The Federal Reserve has taken many unprecedented steps in the past three years to try to boost the U.S. economy and counter the effects of a financial crisis that triggered a painful recession. It has kept the short-term interest rate it controls at a record low near zero since December 2008.
And it's bought about $2 trillion in U.S. Treasurys and mortgage-backed securities to try to hold down longer-term rates.
Some steps the Fed has taken:
_ Dec. 15-16, 2008: The Fed creates a target range for interest rates and cuts its key federal funds rate to between zero and 0.25 percent. That's a record low. The Fed vows to use all the tools it has to rescue the economy from the worst financial crisis and recession since the 1930s.
_ Jan. 27-28-2009: The central bank signals it's prepared to buy longer-term Treasuries and expand other programs.

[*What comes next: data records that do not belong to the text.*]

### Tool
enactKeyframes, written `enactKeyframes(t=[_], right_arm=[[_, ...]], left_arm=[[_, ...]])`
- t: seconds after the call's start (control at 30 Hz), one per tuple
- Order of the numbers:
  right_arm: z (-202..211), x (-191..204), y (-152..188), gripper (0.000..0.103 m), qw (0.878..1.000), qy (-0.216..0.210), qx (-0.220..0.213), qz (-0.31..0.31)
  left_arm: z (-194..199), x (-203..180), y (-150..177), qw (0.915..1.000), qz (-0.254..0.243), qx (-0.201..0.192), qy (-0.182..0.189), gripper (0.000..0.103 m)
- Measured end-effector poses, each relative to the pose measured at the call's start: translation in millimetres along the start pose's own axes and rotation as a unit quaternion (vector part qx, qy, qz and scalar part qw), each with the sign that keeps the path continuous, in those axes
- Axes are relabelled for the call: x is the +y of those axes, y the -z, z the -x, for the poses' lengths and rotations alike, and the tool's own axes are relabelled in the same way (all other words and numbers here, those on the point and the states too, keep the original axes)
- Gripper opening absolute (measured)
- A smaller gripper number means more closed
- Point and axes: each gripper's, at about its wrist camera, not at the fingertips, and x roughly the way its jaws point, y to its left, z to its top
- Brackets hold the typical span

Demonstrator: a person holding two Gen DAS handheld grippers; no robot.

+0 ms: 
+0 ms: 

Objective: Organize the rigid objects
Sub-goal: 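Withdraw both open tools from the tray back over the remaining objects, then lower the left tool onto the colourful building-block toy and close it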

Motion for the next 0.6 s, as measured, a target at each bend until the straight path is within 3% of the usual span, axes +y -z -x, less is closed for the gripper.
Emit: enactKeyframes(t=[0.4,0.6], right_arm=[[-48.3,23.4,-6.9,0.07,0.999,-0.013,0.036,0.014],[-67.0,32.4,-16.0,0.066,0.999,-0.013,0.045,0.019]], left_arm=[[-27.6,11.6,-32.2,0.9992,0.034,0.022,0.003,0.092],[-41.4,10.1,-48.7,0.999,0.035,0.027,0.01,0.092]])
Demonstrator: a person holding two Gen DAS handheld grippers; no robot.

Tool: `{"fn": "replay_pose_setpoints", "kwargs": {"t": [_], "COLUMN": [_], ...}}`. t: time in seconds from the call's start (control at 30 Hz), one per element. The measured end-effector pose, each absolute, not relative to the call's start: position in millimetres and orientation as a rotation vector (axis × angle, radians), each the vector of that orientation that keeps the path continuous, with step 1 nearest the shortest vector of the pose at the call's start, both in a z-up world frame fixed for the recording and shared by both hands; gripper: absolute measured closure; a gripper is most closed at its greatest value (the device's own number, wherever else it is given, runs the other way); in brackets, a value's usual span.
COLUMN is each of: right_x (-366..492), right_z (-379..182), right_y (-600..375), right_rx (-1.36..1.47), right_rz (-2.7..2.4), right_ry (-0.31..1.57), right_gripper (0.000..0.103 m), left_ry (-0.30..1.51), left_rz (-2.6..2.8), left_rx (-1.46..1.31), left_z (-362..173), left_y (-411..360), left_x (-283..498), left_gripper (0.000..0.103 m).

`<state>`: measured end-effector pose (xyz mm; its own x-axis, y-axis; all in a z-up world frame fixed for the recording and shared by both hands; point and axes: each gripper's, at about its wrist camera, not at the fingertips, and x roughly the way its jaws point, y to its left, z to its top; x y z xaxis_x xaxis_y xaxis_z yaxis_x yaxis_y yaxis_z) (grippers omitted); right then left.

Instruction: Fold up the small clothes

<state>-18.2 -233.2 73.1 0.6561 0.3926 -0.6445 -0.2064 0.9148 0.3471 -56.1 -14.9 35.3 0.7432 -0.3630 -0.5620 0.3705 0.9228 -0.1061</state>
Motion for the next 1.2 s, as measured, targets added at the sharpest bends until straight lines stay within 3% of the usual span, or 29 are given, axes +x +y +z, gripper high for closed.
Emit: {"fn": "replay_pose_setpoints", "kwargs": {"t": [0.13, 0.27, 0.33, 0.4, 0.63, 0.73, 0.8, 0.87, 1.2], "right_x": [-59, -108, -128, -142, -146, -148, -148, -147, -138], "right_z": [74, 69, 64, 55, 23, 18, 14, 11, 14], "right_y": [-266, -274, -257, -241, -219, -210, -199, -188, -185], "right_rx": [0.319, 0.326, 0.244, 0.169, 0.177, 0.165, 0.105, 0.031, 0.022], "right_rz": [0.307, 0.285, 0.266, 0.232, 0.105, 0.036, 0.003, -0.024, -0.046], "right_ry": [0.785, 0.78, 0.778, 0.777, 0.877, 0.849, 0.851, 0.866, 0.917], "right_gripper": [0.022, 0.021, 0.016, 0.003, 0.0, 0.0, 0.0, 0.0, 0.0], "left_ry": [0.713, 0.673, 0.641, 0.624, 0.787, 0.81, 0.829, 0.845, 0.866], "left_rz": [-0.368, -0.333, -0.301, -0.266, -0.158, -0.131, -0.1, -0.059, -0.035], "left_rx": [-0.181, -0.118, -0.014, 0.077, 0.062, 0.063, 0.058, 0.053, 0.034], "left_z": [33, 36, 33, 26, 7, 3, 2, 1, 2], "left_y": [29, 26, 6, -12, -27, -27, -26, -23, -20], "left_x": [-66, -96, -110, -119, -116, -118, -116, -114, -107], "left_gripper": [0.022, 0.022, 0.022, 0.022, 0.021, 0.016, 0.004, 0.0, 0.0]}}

_ March 17-18, 2009: The Fed says it will start buying up to $300 billion in government bonds over six months. It also decides to boost purchases of Fannie Mae and Freddie Mac mortgage-backed securities and debt. The actions are aimed at driving down rates on mortgages and other debt.
_ Sept. 22-23, 2009: The Fed slows a mortgage-buying program to complete its purchases by March 31, 2010, instead of at the end of 2009.
_ Aug. 10, 2010: It decides to use some money generated by its mortgage portfolio to buy government debt, to try to lower rates on mortgages and other loans.
_ Aug. 27, 2010: In a speech in Jackson Hole, Wyoming, Chairman Ben Bernanke lists several options to boost the economy, including the purchase of additional government bonds.
_Oct. 15, 2010: Bernanke signals the Fed will buy more government bonds to boost the economy, drive down unemployment and protect against deflation.
_ Nov. 3, 2010: The Fed announces it will buy $600 billion more in Treasury bonds to try to hold down longer-term rates.
_ June 22, 2011: The Fed confirms it will complete its purchases of $600 billion in Treasury bonds by the end of the month. The purchases were intended to drive down rates on mortgages and other debt.
_ Aug. 9, 2011: It pledges to keep its benchmark short-term rate at nearly zero until mid-2013. It's the first time the Fed has committed to keeping the rate at that level for a specific period. The pledge reflects its assessment that the economy will remain weak.
_ Sept. 21, 2011: The Fed announces that it will sell $400 billion of its shorter-term securities to buy longer-term holdings to try to lower Treasury yields further. The Fed also says it will reinvest its holdings of mortgage-backed securities, which could help keep mortgage rates at super-low levels.
_ Jan. 25, 2012: The Fed says it's unlikely to raise interest rates until late 2014 at the earliest, extending a period of record-low rates by at least a year and a half.